Training a Machine Learning model involves data refining and selecting valuable features from the available dataset. However, if we consider every feature as a separate dimension to visualize, we can only imagine up to three dimensions. This becomes challenging when we have more than three features in our dataset. To overcome this, we need dimensionality reduction techniques of features for better data visualization. One popular method is t-SNE, which we will discuss in this blog.
After going through this article, we will be able to understand the following things:
So let’s start without further delay and try to find the answer to our first question.
Let’s look at the official definition of t-SNE and then unpack the constituent elements present in this definition.
t-distributed Stochastic Neighbor Embedding, popularly known as t-SNE algorithm, is an unsupervised non-linear dimeniosnality reduction technique used for exploring high dimensional data.

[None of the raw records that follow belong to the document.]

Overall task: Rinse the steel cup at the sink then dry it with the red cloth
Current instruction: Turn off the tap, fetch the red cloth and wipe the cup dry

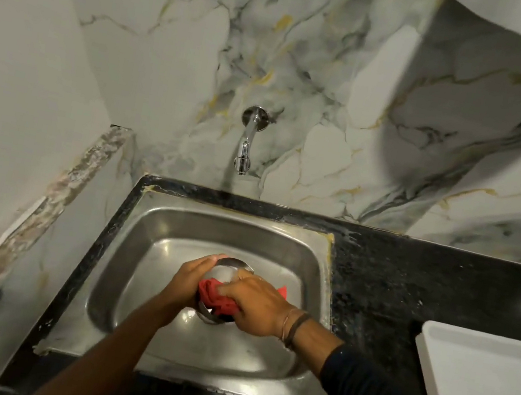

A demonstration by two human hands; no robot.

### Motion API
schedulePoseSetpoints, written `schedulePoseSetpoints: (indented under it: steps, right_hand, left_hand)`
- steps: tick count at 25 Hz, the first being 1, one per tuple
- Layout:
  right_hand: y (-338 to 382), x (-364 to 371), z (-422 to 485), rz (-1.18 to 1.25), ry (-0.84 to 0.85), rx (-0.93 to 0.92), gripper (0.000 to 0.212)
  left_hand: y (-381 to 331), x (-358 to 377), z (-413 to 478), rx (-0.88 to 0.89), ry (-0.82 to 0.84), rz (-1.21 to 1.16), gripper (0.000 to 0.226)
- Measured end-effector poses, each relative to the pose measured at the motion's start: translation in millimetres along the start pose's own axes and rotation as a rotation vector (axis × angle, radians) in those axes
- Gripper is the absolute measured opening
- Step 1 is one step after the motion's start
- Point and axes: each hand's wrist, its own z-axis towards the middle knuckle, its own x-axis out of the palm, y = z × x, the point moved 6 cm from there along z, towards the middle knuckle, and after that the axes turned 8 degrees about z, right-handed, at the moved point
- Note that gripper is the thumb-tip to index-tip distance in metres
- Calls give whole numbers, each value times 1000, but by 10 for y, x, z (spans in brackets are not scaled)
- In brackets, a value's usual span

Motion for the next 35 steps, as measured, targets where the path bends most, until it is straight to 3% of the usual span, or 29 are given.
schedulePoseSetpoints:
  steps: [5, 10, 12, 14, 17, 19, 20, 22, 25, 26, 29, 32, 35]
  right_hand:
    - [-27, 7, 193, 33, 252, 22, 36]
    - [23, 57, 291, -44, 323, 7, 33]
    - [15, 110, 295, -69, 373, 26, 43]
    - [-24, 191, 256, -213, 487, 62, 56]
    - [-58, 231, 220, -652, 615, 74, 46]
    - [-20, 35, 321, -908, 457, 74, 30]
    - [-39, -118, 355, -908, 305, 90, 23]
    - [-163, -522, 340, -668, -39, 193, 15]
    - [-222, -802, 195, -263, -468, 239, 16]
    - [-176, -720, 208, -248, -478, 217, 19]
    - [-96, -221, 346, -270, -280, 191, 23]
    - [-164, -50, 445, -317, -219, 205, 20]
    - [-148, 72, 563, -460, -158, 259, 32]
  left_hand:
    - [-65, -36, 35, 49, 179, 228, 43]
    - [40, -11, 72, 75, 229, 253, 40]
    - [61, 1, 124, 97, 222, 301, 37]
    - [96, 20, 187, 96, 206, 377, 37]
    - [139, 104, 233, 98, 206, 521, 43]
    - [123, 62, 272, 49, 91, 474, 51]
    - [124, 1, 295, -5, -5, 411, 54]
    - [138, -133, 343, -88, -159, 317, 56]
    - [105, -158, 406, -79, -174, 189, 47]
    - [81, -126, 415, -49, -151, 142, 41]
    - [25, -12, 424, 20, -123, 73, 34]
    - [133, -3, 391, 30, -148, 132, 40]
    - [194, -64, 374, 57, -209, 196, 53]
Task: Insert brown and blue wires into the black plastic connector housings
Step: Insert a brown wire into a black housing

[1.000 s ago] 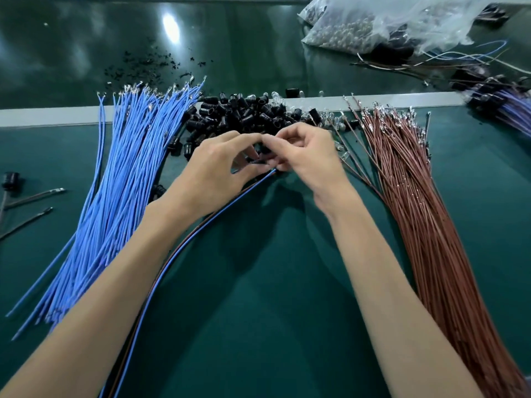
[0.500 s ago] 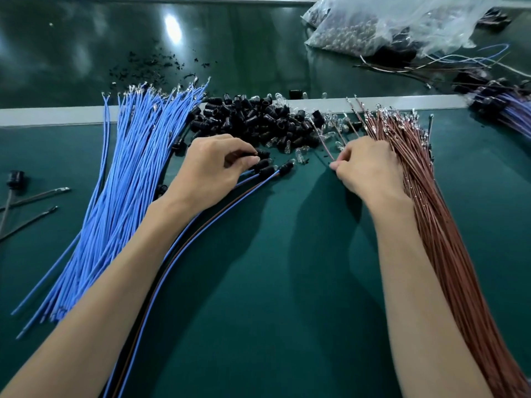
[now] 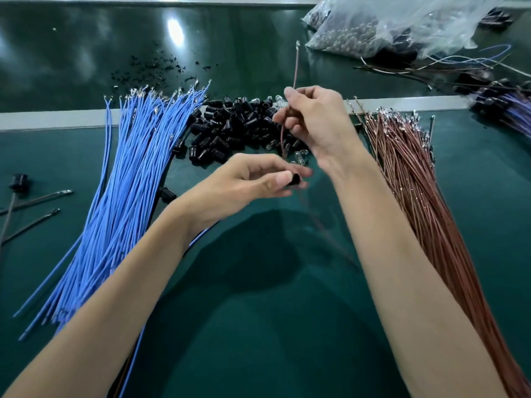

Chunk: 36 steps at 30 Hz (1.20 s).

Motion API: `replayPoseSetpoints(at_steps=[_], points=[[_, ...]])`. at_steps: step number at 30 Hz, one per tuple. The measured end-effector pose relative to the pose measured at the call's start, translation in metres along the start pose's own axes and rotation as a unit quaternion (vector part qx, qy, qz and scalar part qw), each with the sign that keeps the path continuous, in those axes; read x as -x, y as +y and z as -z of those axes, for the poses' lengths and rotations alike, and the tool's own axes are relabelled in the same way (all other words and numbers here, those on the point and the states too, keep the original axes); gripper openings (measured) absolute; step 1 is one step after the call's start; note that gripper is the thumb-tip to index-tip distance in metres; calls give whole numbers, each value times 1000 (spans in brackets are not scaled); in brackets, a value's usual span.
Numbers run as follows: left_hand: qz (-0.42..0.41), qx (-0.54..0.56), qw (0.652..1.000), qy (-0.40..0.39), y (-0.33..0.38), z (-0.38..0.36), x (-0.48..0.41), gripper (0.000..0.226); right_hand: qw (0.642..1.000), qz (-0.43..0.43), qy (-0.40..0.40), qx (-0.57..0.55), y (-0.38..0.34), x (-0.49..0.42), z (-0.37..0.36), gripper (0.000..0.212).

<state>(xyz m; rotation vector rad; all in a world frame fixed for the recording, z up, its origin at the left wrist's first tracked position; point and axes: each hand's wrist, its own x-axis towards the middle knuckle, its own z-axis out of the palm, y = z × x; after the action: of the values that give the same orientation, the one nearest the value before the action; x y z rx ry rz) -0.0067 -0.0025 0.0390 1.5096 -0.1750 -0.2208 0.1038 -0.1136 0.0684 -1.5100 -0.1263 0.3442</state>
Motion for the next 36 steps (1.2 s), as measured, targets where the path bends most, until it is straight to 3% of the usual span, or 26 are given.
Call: replayPoseSetpoints(at_steps=[3,5,8,11,14,17,29,32,36], points=[[30,-15,999,-16,-4,3,0,24,997,-8,36,-71,9,-7,-3,7],[33,-11,999,23,-3,9,-1,20,995,-24,24,-98,17,-9,-1,7],[1,8,990,138,-2,20,-4,16,993,-72,-87,36,27,-5,3,20],[-31,18,969,243,-5,31,-7,16,959,-92,-233,136,31,1,10,38],[-41,36,959,278,-6,34,-8,20,922,-70,-350,149,32,7,15,21],[-52,63,956,282,-6,29,-10,18,903,-56,-395,160,36,9,8,6],[-27,44,959,277,-6,23,-9,20,915,-50,-398,40,40,21,-16,11],[-48,32,963,262,-3,31,-6,18,943,-19,-331,27,34,17,-16,13],[-61,-3,955,292,-2,42,-4,14,981,36,-185,-47,29,8,-9,14]])
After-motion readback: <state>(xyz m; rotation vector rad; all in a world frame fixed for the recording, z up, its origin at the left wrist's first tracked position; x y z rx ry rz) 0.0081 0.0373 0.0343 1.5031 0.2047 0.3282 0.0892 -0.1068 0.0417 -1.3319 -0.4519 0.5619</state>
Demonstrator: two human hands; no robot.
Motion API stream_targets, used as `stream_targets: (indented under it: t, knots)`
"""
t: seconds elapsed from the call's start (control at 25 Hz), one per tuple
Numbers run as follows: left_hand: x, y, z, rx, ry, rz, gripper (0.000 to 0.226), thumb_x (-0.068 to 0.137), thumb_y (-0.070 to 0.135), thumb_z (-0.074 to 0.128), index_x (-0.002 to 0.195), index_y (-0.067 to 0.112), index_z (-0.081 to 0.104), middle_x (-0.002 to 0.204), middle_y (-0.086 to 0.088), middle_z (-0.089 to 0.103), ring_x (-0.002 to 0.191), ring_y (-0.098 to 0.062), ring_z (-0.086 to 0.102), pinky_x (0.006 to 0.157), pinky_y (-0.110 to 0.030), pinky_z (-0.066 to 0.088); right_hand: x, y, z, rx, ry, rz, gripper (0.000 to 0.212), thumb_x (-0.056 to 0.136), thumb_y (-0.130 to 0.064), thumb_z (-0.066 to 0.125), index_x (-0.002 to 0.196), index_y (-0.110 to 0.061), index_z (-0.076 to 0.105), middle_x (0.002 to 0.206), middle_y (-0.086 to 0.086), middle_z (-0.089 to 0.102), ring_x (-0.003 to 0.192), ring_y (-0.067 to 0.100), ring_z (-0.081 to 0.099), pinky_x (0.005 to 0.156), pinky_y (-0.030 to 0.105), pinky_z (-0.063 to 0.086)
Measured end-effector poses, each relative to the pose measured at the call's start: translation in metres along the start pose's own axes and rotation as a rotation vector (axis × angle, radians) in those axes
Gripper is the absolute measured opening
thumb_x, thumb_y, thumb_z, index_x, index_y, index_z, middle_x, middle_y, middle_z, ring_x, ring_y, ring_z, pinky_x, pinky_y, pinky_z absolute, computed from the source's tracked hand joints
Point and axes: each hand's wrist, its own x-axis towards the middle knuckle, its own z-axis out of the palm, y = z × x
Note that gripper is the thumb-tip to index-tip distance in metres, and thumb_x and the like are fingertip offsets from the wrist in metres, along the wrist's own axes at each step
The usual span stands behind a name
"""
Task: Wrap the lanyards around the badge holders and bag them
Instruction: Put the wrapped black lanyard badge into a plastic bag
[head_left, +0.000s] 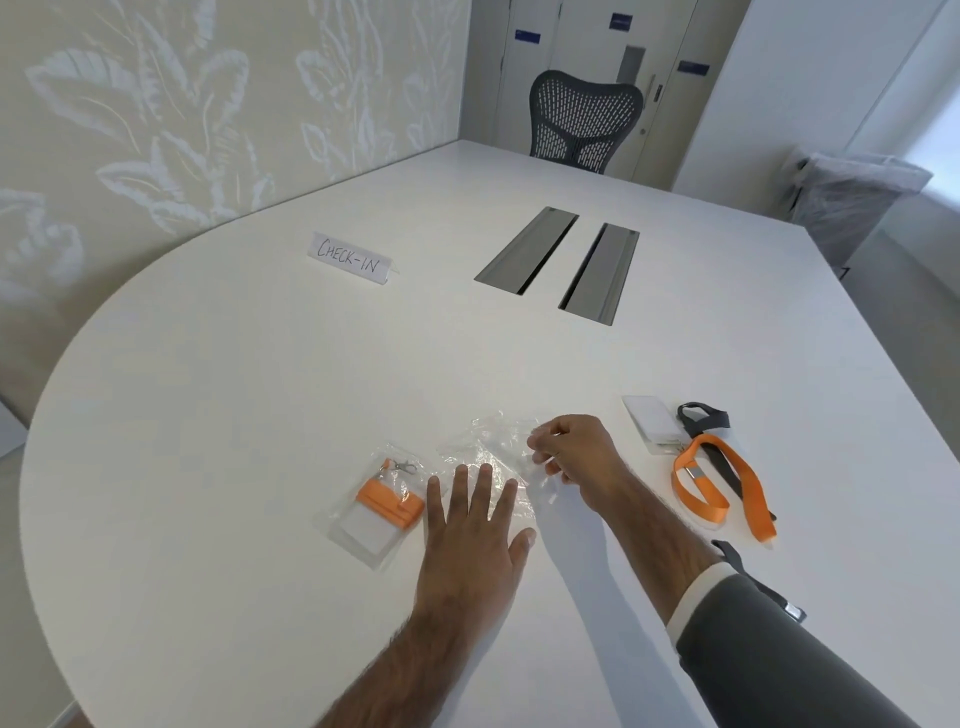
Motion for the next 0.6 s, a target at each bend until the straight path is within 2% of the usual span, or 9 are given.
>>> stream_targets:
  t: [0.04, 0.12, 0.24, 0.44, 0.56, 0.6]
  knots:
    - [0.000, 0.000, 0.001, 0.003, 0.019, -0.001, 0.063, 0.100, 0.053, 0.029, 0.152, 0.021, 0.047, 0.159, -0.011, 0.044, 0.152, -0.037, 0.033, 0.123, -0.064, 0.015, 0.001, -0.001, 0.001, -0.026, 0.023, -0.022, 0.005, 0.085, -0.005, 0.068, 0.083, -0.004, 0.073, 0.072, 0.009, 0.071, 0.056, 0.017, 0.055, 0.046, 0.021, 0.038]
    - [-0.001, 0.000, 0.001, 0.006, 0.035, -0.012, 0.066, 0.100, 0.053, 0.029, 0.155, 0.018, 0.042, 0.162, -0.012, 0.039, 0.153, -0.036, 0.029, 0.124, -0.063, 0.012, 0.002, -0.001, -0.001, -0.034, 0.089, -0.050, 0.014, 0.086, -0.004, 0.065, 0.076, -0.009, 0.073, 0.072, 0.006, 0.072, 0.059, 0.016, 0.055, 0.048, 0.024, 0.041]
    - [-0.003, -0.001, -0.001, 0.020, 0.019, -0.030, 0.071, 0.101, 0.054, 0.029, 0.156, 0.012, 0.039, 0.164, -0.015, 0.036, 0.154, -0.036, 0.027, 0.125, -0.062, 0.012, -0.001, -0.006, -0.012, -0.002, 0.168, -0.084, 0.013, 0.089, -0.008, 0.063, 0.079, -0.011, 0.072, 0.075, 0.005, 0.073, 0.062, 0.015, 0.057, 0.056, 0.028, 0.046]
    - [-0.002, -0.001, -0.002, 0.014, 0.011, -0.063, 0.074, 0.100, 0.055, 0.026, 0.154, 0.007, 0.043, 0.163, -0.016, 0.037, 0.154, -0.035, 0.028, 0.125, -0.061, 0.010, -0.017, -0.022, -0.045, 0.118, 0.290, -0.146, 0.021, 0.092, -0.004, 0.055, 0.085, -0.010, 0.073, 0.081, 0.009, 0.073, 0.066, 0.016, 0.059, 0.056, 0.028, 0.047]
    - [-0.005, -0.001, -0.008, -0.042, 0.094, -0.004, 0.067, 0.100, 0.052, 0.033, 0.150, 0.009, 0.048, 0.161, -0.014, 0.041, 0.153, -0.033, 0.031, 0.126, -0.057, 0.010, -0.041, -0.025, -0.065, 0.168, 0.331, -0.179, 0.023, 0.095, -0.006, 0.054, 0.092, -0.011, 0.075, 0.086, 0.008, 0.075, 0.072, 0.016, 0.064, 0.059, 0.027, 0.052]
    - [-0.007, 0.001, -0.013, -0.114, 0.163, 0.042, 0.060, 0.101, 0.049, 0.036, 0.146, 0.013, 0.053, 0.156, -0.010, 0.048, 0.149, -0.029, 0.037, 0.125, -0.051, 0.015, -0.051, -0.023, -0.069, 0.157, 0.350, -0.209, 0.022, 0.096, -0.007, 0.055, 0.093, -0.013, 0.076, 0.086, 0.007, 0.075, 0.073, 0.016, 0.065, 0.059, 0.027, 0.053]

Now let’s understand the terms one-by-one to know t-SNE completely.
In simple terms, t-SNE tries to maintain the probability distribution for data samples in lower dimensions the same as the probability distribution of data samples in higher dimensions.
Considering we have multiple feature dimensions, how will we visualize them? It is easy to imagine 2 and 3 dimensions, but we only have a technique to visualize up to three. This is also known as the Curse of Dimensionality. Moreover, higher feature dimension increases training time; hence, algorithms like PCA, t-SNE and some autoencoders help us reduce the number of dimensions by keeping the overall information the same as what the original features were carrying. This process of reducing the number of dimensions is known as dimensionality reduction.
One common question we might be wondering is that PCA is already a prevalent technique commonly used in machine learning, so why do we even need t-SNE, and how to decide which algorithm should be preferred?
PCA and t-SNE are two popular dimensionality reduction techniques for visualizing high-dimensional data. While PCA is a linear method, t-SNE is a non-linear method.
Linear vs. Non-Linear Dimension Reduction Methods
Linear methods involve linear transformations in the data samples, such as scaling, projection, and shifting. However, when the goal is to preserve the similarity between samples in lower dimensions, linear techniques may fail to do so.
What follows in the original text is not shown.